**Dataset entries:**
────

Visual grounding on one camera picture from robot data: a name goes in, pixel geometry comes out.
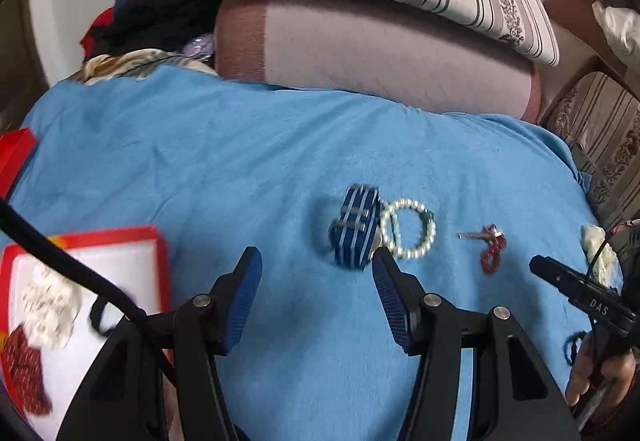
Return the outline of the person's right hand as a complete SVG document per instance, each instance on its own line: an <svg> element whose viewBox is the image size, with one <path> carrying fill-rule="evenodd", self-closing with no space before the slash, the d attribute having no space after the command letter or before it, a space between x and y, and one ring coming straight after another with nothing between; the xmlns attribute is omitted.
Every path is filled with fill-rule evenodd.
<svg viewBox="0 0 640 441"><path fill-rule="evenodd" d="M575 406L589 390L590 383L592 383L593 367L591 334L587 334L582 340L575 363L570 370L570 379L565 388L565 400L569 406ZM631 352L610 357L603 362L601 375L604 379L613 379L614 385L600 403L597 409L598 414L608 413L624 401L634 380L635 372L636 359Z"/></svg>

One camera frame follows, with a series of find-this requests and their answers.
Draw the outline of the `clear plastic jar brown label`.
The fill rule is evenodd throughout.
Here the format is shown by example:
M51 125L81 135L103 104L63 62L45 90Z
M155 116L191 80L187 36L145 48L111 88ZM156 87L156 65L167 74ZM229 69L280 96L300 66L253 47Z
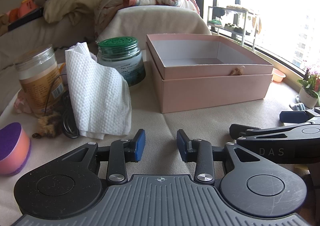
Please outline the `clear plastic jar brown label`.
M14 61L22 90L36 116L52 112L65 92L52 45L32 49Z

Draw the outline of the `beige sofa throw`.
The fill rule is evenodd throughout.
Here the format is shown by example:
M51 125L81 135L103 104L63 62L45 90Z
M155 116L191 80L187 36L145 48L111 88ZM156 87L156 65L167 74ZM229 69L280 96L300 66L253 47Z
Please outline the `beige sofa throw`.
M201 16L173 6L135 6L120 9L107 26L97 32L97 41L135 37L144 46L148 34L211 34Z

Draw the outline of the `purple pink sponge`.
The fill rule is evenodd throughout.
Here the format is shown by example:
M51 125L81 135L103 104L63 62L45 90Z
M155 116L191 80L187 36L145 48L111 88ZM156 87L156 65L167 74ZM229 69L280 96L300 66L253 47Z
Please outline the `purple pink sponge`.
M1 129L1 176L19 173L27 163L31 152L31 141L22 125L13 122Z

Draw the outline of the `brown furry toy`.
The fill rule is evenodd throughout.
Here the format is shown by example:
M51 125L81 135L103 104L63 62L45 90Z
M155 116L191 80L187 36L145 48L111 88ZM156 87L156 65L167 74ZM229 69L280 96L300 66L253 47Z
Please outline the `brown furry toy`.
M32 135L34 139L56 138L62 133L62 115L59 112L52 112L37 119L37 132Z

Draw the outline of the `white metal shelf rack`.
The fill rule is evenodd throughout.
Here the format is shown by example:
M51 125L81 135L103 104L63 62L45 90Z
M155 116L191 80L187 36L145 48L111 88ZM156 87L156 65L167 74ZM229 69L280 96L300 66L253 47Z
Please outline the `white metal shelf rack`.
M259 15L241 6L209 6L207 25L214 34L230 38L252 50L261 29Z

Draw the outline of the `orange pig plush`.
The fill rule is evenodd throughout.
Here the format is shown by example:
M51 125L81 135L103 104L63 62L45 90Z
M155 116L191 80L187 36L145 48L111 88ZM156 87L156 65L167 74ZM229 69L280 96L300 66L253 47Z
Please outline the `orange pig plush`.
M19 8L12 9L7 13L9 17L9 22L11 23L24 17L28 13L37 9L38 7L39 6L35 3L34 0L23 0Z

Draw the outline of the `beige cushion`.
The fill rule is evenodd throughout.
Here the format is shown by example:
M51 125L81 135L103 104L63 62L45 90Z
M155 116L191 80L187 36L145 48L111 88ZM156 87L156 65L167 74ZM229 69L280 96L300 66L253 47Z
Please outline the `beige cushion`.
M73 26L83 15L93 15L102 0L47 0L44 3L43 17L49 24L61 21L65 16Z

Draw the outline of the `potted pink flower plant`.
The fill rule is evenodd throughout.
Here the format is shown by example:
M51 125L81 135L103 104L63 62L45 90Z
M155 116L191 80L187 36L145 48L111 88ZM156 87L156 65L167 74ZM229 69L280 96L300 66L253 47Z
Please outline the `potted pink flower plant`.
M319 73L306 68L303 78L297 82L301 85L299 101L309 109L319 105Z

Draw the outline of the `pink plastic basin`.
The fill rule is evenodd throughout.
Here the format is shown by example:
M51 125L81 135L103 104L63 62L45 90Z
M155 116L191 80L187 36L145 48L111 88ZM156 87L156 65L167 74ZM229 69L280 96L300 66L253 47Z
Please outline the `pink plastic basin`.
M286 77L286 75L281 72L280 70L273 68L272 70L272 81L281 83L283 79Z

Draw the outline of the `green lid glass jar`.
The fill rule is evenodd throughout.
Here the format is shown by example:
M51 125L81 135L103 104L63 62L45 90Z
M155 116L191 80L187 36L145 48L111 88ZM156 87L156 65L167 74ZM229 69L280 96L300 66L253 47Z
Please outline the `green lid glass jar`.
M115 37L98 42L97 62L115 68L129 87L139 84L146 76L142 53L135 37Z

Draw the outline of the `white paper towel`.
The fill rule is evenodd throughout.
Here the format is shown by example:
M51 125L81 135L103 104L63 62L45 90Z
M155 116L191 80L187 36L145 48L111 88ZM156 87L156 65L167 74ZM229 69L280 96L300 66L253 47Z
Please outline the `white paper towel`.
M127 82L115 68L92 58L87 43L65 50L68 90L81 136L103 139L131 130L131 97Z

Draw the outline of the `pink cardboard box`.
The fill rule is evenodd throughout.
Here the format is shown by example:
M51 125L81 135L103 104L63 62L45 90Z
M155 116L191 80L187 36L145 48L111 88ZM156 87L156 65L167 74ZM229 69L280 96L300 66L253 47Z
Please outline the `pink cardboard box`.
M263 99L273 65L218 35L148 34L146 59L162 113Z

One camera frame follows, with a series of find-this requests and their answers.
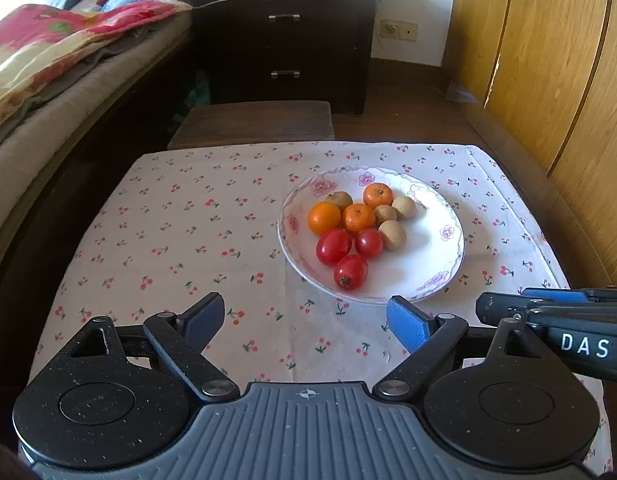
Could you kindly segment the red cherry tomato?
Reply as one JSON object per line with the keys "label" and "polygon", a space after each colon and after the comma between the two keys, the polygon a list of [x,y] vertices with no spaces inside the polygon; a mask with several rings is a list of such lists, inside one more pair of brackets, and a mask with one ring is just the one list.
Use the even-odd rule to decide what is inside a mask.
{"label": "red cherry tomato", "polygon": [[383,240],[377,229],[366,228],[357,232],[355,249],[358,255],[367,259],[379,257],[383,250]]}
{"label": "red cherry tomato", "polygon": [[343,229],[322,234],[316,245],[316,257],[326,266],[336,266],[351,251],[351,237]]}
{"label": "red cherry tomato", "polygon": [[359,289],[366,282],[368,269],[368,262],[365,258],[359,255],[348,255],[335,266],[333,280],[340,289]]}

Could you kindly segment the brown longan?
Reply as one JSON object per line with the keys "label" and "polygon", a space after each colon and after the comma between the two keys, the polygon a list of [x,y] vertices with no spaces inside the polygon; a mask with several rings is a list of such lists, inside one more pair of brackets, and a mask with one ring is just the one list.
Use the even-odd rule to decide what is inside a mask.
{"label": "brown longan", "polygon": [[345,209],[348,206],[351,206],[351,204],[353,203],[351,195],[343,191],[329,193],[327,196],[325,196],[325,201],[327,203],[337,206],[340,211],[345,211]]}

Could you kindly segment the small dark wooden stool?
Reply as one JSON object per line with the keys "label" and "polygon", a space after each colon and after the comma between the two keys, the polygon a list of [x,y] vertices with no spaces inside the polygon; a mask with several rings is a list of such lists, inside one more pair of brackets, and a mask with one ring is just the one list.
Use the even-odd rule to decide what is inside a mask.
{"label": "small dark wooden stool", "polygon": [[194,107],[168,148],[333,139],[331,108],[327,102],[243,102]]}

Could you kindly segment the dark wooden nightstand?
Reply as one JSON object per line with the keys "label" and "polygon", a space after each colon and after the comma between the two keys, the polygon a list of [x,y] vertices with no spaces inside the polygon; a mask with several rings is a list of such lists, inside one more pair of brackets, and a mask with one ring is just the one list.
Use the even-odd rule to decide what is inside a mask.
{"label": "dark wooden nightstand", "polygon": [[363,114],[377,0],[190,0],[214,104],[325,101]]}

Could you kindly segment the red cherry tomato bottom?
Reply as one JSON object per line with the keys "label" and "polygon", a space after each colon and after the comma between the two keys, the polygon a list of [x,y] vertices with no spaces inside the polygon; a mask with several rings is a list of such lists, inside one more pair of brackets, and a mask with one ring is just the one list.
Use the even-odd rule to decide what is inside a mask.
{"label": "red cherry tomato bottom", "polygon": [[316,245],[316,257],[326,266],[336,266],[351,251],[351,237],[343,229],[322,234]]}

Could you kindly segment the red cherry tomato top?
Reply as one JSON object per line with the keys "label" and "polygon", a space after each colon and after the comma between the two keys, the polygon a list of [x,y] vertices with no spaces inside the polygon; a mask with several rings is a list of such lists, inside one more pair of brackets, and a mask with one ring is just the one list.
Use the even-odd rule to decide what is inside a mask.
{"label": "red cherry tomato top", "polygon": [[367,259],[379,257],[383,250],[383,240],[377,229],[366,228],[357,232],[355,249],[358,255]]}

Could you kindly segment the wooden wardrobe doors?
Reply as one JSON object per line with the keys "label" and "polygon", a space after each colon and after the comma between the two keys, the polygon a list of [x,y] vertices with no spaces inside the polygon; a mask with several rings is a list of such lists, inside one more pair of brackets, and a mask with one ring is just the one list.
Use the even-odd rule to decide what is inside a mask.
{"label": "wooden wardrobe doors", "polygon": [[442,65],[569,282],[617,286],[617,0],[453,0]]}

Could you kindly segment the floral pink yellow quilt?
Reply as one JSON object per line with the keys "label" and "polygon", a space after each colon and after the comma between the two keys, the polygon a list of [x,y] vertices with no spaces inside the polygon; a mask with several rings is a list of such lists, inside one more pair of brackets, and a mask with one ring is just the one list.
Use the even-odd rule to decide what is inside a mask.
{"label": "floral pink yellow quilt", "polygon": [[142,0],[107,12],[19,6],[0,21],[0,126],[24,101],[125,32],[190,10],[178,0]]}

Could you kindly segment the mandarin orange with stem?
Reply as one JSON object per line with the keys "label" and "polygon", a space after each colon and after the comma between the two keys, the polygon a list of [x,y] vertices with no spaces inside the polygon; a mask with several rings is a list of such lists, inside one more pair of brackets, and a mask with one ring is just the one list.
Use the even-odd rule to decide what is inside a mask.
{"label": "mandarin orange with stem", "polygon": [[391,206],[393,203],[393,191],[389,185],[374,182],[363,190],[363,202],[372,209],[379,206]]}

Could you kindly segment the beige mattress bed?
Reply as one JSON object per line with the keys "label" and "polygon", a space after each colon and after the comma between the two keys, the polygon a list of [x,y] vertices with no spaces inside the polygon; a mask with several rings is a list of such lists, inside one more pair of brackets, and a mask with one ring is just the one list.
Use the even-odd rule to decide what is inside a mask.
{"label": "beige mattress bed", "polygon": [[0,126],[0,244],[73,145],[136,82],[188,37],[191,10],[125,32],[86,56]]}

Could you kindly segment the cherry print tablecloth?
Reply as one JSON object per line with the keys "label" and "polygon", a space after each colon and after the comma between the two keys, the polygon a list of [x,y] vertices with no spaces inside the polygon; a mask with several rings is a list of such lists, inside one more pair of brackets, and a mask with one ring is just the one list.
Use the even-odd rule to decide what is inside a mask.
{"label": "cherry print tablecloth", "polygon": [[[431,185],[465,257],[439,292],[405,299],[469,324],[455,366],[410,401],[373,386],[407,358],[386,305],[331,296],[282,252],[284,199],[340,167]],[[475,146],[274,143],[149,154],[84,235],[14,404],[44,479],[592,479],[611,466],[601,381],[529,326],[479,322],[483,292],[573,289],[497,162]],[[225,301],[202,356],[240,396],[200,402],[142,325]]]}

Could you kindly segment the white floral ceramic plate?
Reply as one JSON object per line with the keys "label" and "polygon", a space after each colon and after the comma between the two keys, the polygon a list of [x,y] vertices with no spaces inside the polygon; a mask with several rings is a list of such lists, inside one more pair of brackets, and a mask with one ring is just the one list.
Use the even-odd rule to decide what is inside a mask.
{"label": "white floral ceramic plate", "polygon": [[447,200],[386,168],[340,167],[295,186],[282,203],[278,235],[284,257],[309,284],[362,304],[430,297],[465,257]]}

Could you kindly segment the tan longan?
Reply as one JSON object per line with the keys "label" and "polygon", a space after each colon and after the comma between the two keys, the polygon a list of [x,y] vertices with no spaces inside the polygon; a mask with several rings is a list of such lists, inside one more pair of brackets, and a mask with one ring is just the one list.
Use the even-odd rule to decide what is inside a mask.
{"label": "tan longan", "polygon": [[391,205],[379,205],[374,208],[373,214],[376,226],[381,226],[386,221],[396,221],[398,218],[396,209]]}
{"label": "tan longan", "polygon": [[378,227],[378,232],[382,237],[384,248],[391,252],[400,250],[407,243],[406,231],[397,220],[385,220]]}
{"label": "tan longan", "polygon": [[392,203],[399,220],[411,219],[417,213],[417,204],[408,196],[397,196]]}

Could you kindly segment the wall power socket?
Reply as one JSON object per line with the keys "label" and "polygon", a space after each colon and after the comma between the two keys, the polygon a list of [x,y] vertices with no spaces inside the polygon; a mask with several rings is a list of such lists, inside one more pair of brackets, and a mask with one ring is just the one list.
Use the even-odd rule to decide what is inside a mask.
{"label": "wall power socket", "polygon": [[381,38],[385,39],[415,42],[418,37],[418,25],[415,23],[383,18],[380,22],[379,34]]}

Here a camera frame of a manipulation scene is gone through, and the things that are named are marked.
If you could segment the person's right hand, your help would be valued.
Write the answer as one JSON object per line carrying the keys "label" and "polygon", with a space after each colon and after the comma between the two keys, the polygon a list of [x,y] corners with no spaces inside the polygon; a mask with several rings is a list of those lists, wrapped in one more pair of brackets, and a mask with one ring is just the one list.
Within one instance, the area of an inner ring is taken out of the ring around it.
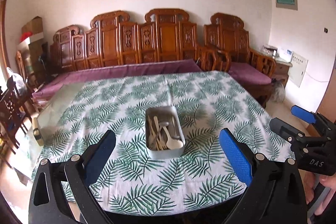
{"label": "person's right hand", "polygon": [[[315,215],[321,215],[324,212],[324,210],[327,208],[328,204],[330,203],[333,195],[335,194],[335,190],[336,190],[335,174],[333,176],[321,175],[319,177],[319,182],[324,187],[330,188],[330,192],[326,196],[326,198],[323,200],[323,202],[319,205],[317,210],[315,211]],[[313,189],[314,183],[315,183],[315,175],[313,173],[307,172],[303,179],[306,203],[310,203],[312,199],[314,198],[314,189]]]}

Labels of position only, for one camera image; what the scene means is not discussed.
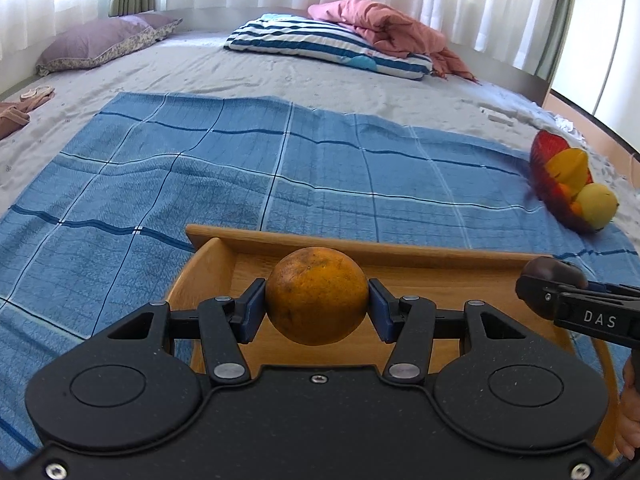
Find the person's right hand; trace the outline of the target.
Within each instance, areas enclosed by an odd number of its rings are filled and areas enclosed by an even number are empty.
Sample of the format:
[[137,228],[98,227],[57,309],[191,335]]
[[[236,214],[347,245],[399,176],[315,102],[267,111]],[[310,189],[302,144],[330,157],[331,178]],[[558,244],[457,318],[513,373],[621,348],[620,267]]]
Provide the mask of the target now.
[[624,388],[616,419],[615,445],[627,460],[633,460],[640,445],[640,396],[634,386],[636,373],[632,359],[623,368]]

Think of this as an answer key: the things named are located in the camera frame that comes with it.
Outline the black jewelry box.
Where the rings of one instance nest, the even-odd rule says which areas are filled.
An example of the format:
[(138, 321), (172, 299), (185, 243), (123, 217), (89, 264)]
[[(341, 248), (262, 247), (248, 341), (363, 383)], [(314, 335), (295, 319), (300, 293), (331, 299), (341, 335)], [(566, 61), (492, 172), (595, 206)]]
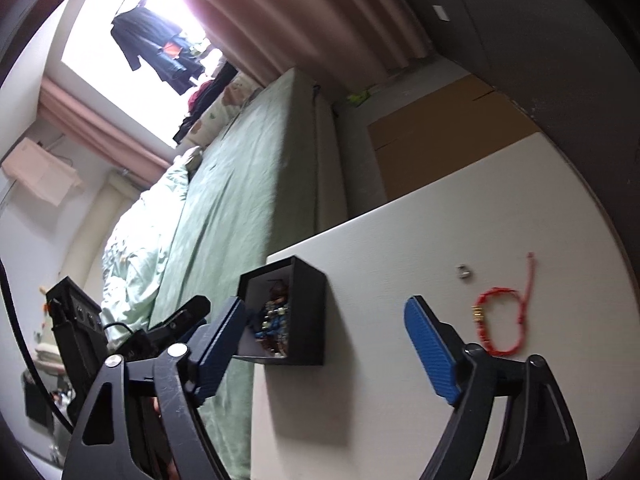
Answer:
[(296, 256), (240, 276), (247, 308), (239, 360), (264, 365), (321, 366), (326, 348), (326, 276)]

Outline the light green duvet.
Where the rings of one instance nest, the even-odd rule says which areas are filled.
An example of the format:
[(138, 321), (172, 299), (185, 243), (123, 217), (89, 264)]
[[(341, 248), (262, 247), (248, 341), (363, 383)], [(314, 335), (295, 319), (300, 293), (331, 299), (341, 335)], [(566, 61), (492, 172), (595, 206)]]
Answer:
[(111, 347), (147, 328), (189, 184), (203, 160), (190, 148), (126, 210), (102, 256), (101, 321)]

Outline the green bed cover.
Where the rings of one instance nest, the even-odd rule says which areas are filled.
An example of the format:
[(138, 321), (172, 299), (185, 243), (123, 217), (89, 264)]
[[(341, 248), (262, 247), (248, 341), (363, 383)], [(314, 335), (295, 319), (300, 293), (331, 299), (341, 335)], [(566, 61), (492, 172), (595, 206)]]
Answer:
[(214, 320), (243, 273), (316, 232), (314, 82), (292, 68), (206, 148), (172, 241), (150, 322), (196, 295)]

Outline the white air conditioner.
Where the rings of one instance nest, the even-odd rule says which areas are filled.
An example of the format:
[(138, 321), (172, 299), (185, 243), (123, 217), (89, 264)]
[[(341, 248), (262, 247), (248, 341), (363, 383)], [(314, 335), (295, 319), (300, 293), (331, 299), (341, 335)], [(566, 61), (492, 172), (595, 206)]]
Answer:
[(84, 184), (77, 171), (66, 162), (25, 138), (1, 164), (6, 175), (29, 190), (33, 196), (57, 207), (75, 188)]

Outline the floral pillow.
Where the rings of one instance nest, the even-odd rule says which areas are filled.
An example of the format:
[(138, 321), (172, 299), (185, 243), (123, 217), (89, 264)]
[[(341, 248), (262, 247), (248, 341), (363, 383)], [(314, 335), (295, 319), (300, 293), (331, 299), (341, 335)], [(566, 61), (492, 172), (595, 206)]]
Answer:
[(261, 91), (262, 86), (258, 82), (243, 73), (238, 73), (194, 122), (183, 143), (207, 148), (241, 113), (245, 103)]

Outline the dark clothes pile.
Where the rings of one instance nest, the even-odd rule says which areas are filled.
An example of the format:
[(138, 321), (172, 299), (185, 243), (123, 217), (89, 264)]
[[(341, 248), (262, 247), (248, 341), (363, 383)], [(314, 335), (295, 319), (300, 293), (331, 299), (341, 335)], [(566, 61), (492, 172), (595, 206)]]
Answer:
[(205, 81), (188, 101), (188, 114), (183, 118), (178, 131), (172, 137), (175, 144), (180, 144), (195, 122), (228, 87), (238, 70), (227, 60), (216, 68), (215, 77)]

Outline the green floor scrap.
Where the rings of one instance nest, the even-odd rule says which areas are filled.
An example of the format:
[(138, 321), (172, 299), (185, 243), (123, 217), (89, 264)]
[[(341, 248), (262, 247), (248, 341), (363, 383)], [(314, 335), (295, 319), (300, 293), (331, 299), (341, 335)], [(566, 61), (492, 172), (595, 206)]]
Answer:
[(367, 100), (370, 99), (371, 96), (371, 89), (367, 88), (359, 92), (351, 93), (346, 98), (346, 101), (349, 102), (351, 106), (358, 107), (367, 102)]

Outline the dark hanging clothes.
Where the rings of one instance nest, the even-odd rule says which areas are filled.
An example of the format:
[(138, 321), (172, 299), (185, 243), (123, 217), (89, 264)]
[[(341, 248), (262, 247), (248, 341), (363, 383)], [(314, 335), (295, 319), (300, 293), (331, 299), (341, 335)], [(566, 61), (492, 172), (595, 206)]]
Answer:
[(179, 26), (144, 6), (116, 15), (111, 29), (130, 70), (135, 72), (141, 61), (147, 62), (179, 96), (194, 87), (194, 79), (205, 72), (204, 65), (191, 51), (192, 44), (181, 33)]

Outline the brown cardboard sheet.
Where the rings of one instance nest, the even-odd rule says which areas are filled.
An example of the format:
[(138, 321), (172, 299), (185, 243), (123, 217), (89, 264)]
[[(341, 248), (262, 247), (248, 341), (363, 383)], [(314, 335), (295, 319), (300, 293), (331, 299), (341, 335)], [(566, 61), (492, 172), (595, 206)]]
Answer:
[(539, 130), (504, 94), (473, 75), (368, 127), (386, 197), (396, 200)]

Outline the pink curtain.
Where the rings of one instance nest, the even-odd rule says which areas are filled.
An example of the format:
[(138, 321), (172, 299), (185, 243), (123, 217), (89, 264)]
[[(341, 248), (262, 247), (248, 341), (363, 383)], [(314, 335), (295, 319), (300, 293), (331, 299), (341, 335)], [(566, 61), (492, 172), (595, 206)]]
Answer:
[[(130, 70), (112, 38), (113, 18), (136, 6), (179, 26), (204, 65), (182, 96), (147, 62)], [(73, 0), (38, 107), (66, 136), (153, 182), (167, 168), (190, 97), (218, 61), (261, 86), (298, 68), (346, 96), (430, 52), (405, 0)]]

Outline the dark grey wardrobe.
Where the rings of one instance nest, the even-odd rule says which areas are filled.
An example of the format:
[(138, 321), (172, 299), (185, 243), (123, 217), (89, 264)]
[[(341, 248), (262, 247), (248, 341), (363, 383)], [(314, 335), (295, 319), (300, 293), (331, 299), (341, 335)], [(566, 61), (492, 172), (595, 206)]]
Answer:
[[(518, 104), (639, 248), (639, 73), (584, 0), (407, 0), (436, 49)], [(433, 10), (450, 17), (441, 21)]]

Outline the white wall switch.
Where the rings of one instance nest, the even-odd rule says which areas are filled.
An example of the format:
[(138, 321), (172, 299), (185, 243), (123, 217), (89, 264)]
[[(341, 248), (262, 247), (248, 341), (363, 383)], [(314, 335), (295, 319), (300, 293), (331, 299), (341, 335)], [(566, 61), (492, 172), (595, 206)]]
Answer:
[(443, 21), (443, 22), (449, 22), (450, 21), (450, 17), (447, 14), (446, 10), (442, 6), (440, 6), (439, 4), (434, 4), (433, 10), (434, 10), (435, 14), (438, 16), (438, 18), (441, 21)]

────

**Task brief:** Every line in the data above that contains the word "things" should be copied.

**Solution:**
Here a camera frame of a manipulation scene is gone through, and the things that are named are marked.
Think of this as an answer key: the things named are located in the camera frame that comes with it.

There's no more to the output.